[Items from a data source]
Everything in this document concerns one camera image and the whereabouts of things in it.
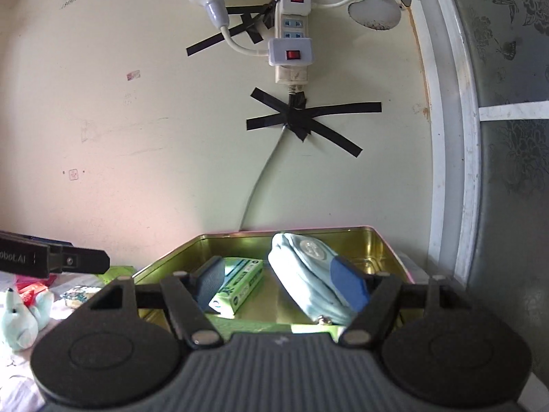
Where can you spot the green white tissue box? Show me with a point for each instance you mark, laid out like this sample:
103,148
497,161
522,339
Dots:
240,283

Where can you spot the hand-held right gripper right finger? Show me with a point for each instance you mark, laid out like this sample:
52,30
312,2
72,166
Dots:
349,283

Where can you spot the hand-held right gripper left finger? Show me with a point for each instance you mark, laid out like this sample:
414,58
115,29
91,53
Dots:
210,281

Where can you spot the light blue zip pouch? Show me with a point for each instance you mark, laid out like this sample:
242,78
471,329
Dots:
300,274

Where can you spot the white power strip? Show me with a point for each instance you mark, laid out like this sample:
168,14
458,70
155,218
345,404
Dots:
291,25

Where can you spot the red snack packet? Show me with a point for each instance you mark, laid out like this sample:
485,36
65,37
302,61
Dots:
32,289

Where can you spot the white red outlined wall sticker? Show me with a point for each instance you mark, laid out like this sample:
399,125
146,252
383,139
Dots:
73,174

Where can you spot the pink gold tin box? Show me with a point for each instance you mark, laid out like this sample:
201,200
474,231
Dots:
240,249

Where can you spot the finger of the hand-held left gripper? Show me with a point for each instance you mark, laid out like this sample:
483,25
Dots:
81,261

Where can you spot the blue yellow patterned item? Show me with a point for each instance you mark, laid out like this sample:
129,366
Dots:
79,297

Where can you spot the light teal plush toy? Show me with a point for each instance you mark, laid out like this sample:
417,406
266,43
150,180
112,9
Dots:
19,319

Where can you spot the black tape strip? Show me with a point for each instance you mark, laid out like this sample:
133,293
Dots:
343,109
244,9
210,43
274,105

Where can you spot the pink wall sticker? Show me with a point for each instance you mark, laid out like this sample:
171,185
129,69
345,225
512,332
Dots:
134,75

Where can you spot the white framed patterned window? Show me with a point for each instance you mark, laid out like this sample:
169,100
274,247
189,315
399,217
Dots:
506,137

Activity -> The answer must be an exact restatement of all the records, with no pictures included.

Solution to this task ->
Everything in this document concerns one camera image and the whereabouts of things in it.
Where can you spot the green white tissue box? Show me with a point for each instance you mark, laid out like this sample:
103,148
497,161
522,339
Dots:
240,283

Where can you spot the hand-held right gripper right finger? Show me with a point for each instance you mark, laid out like this sample:
52,30
312,2
72,166
Dots:
349,283

Where can you spot the hand-held right gripper left finger? Show me with a point for each instance you mark, laid out like this sample:
414,58
115,29
91,53
Dots:
210,281

Where can you spot the light blue zip pouch? Show me with a point for each instance you mark, laid out like this sample:
242,78
471,329
Dots:
300,274

Where can you spot the white power strip? Show me with a point for each instance you mark, laid out like this sample:
168,14
458,70
155,218
345,404
Dots:
291,25

Where can you spot the red snack packet? Show me with a point for each instance you mark, laid out like this sample:
485,36
65,37
302,61
Dots:
32,289

Where can you spot the white red outlined wall sticker? Show me with a point for each instance you mark, laid out like this sample:
399,125
146,252
383,139
Dots:
73,174

Where can you spot the pink gold tin box? Show me with a point for each instance you mark, laid out like this sample:
201,200
474,231
Dots:
240,249

Where can you spot the finger of the hand-held left gripper? Show me with a point for each instance you mark, laid out like this sample:
483,25
Dots:
81,261

Where can you spot the blue yellow patterned item? Show me with a point for each instance you mark, laid out like this sample:
129,366
Dots:
79,297

Where can you spot the light teal plush toy? Show me with a point for each instance you mark, laid out like this sample:
417,406
266,43
150,180
112,9
Dots:
19,319

Where can you spot the black tape strip? Show me with a point for each instance you mark, laid out like this sample:
133,293
Dots:
343,109
244,9
210,43
274,105

Where can you spot the pink wall sticker? Show me with a point for each instance you mark, laid out like this sample:
171,185
129,69
345,225
512,332
Dots:
134,75

Where can you spot the white framed patterned window? Show me with a point for each instance you mark, laid out like this sample:
169,100
274,247
189,315
399,217
Dots:
506,137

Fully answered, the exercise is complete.